HOUSTON - The National Association of Home Builders issued a ``pretty quiet ... boring forecast'' for 1996 housing starts, but economists at the Builders' Show in Houston said boring is good. Builders will enjoy a solid, if unexplosive year, said David Seiders, NAHB chief economist. Seiders and two other economic forecasters said the U.S. economy has: little chance of going into recession; low interest rates that could go even lower; and low inflation. The building industry is marked by modest gains in the price of new homes. Low interest rates make it easier to move into trade-up homes.
NAHB is calling for 1996 housing starts to increase a modest 3 percent, to 1.39 million starts, from about 1.35 million in 1995. About 80 percent of all starts are single-family homes. The remainder comes from apartments, condominiums and other multifamily structures.
Remodeling, a key market for plastic products such as vinyl windows, siding and pipe, should also grow by about 3 percent this year, Seiders said.
In 1995, home building declined by about 8 percent. Seiders called slowing in early 1995 ``a pause that refreshes.''
``We avoided a real boom-bust period, which seemed like a distinct possibility last year at this time,'' Seiders said at the Jan. 26 news conference at the Houston Astrodome complex.
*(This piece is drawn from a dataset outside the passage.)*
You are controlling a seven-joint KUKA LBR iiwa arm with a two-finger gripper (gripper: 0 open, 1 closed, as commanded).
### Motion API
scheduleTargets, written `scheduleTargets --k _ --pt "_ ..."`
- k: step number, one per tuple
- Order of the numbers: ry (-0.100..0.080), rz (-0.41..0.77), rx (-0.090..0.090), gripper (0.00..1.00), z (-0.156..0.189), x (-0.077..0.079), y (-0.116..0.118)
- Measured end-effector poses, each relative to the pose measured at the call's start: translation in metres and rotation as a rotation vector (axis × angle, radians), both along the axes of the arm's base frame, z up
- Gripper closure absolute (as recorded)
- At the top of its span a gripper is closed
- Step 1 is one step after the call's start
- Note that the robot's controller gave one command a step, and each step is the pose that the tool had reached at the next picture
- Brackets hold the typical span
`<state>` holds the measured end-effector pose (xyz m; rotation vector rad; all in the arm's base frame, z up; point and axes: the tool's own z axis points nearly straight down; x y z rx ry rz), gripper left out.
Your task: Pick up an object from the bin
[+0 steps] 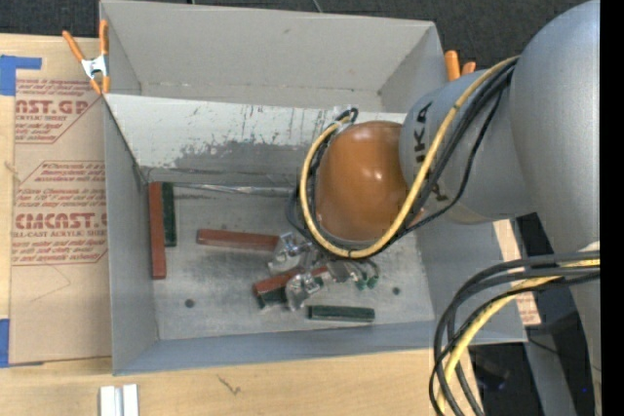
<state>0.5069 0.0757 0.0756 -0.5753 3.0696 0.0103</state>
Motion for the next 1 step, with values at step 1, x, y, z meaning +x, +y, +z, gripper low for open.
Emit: scheduleTargets --k 1 --pt "0.000 0.000 0.000 1.00 0.0000 0.0000 0.0000"
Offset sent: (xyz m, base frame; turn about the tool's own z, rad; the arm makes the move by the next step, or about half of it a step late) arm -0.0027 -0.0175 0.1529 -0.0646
Another economist, James Smith, said: ``It hardly gets better than this.''
Avoiding a boom-bust cycle makes it easier for builders to plan business. Smith is professor of finance at Kenan-Flagler Business School at the University of North Carolina at Chapel Hill.
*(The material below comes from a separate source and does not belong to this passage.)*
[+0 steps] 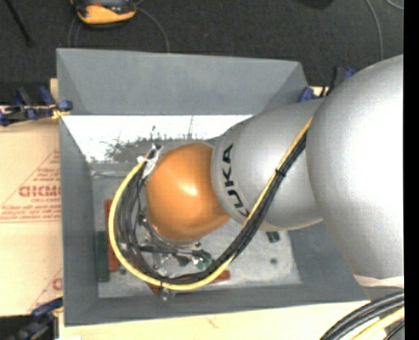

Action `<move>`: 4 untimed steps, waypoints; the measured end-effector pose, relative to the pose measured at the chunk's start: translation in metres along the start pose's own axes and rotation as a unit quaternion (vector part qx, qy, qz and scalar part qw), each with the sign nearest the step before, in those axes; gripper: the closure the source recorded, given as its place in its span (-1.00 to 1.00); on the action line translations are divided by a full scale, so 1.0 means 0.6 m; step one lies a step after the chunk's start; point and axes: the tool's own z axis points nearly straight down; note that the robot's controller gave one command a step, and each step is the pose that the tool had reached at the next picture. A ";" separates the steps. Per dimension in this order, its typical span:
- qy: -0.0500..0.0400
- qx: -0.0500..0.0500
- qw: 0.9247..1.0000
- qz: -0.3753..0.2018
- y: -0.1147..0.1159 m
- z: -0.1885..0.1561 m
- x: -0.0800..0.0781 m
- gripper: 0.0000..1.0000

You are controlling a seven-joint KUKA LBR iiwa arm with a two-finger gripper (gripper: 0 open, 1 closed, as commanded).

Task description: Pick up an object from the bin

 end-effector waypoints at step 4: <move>-0.002 0.000 0.987 0.161 -0.042 0.073 -0.084 -1.00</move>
Offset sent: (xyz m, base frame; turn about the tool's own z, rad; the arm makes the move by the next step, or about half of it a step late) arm 0.0668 0.0054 -0.0308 0.1810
Laurence H. Meyer, president of St. Louis-based Laurence H. Meyer & Associates Ltd., is calling for 2 percent economic growth this year, a bit below his long-term forecast of 2.2 percent a year. That prediction is based on stable, modest inflation.
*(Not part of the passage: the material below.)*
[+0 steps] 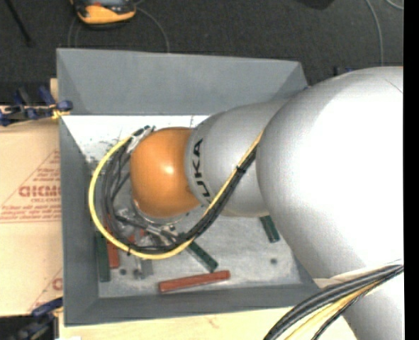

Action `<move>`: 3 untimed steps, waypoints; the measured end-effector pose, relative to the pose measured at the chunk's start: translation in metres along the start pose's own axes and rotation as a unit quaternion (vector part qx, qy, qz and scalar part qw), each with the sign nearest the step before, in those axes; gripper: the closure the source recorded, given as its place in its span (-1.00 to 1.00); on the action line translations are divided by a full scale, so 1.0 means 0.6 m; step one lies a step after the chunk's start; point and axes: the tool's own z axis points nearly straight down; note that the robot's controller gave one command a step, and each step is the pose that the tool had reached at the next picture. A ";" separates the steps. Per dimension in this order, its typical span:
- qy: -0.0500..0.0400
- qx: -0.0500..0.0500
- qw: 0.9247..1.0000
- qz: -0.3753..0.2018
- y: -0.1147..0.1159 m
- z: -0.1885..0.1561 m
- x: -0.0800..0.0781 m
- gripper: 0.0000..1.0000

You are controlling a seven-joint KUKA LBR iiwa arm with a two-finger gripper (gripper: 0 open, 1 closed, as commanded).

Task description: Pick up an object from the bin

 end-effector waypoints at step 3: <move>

The U.S. economy is enjoying a ``relatively benign, late-cycle performance,'' Meyer said.
A new house is the biggest investment most Americans will make. Beyond consuming construction products, building homes affects the entire economy, including the plastics industry, as consumers buy appliances and furniture.
One question mark remains: the federal government's move to a balanced budget. Regardless of how presidential politics changes the budget, Seiders said the government finally appears to be serious about balancing its books.
``A downward path has been put on the deficit process,'' he said.
Still, 1996 is an election year.
``Anyone looking for any enormous reduction in government in 1996 is looking at the wrong country, I believe,'' Smith said.
Calls for a flat tax also cloud the future. Some flat tax proposals would eliminate all deductions-including the home mortgage deduction. Builders say the mortgage deduction is a bedrock of the U.S. housing economy. Seiders said NAHB strongly opposes eliminating the deduction or any provisions that would stop the deduction for very expensive homes for the wealthy.
Speaking at the Builders' Show Jan. 26, U.S. Sen. Phil Gramm of Texas, a Republican candidate for president, criticized fellow candidate Steve Forbes' call for a flat tax that wipes out the home-loan deduction.
Seiders said some builders he spoke with seem glum. Home prices are growing at a slow rate. Low inflation makes some buyers wary of socking money into an expensive trade-up house because money invested in other ways will grow faster, he said.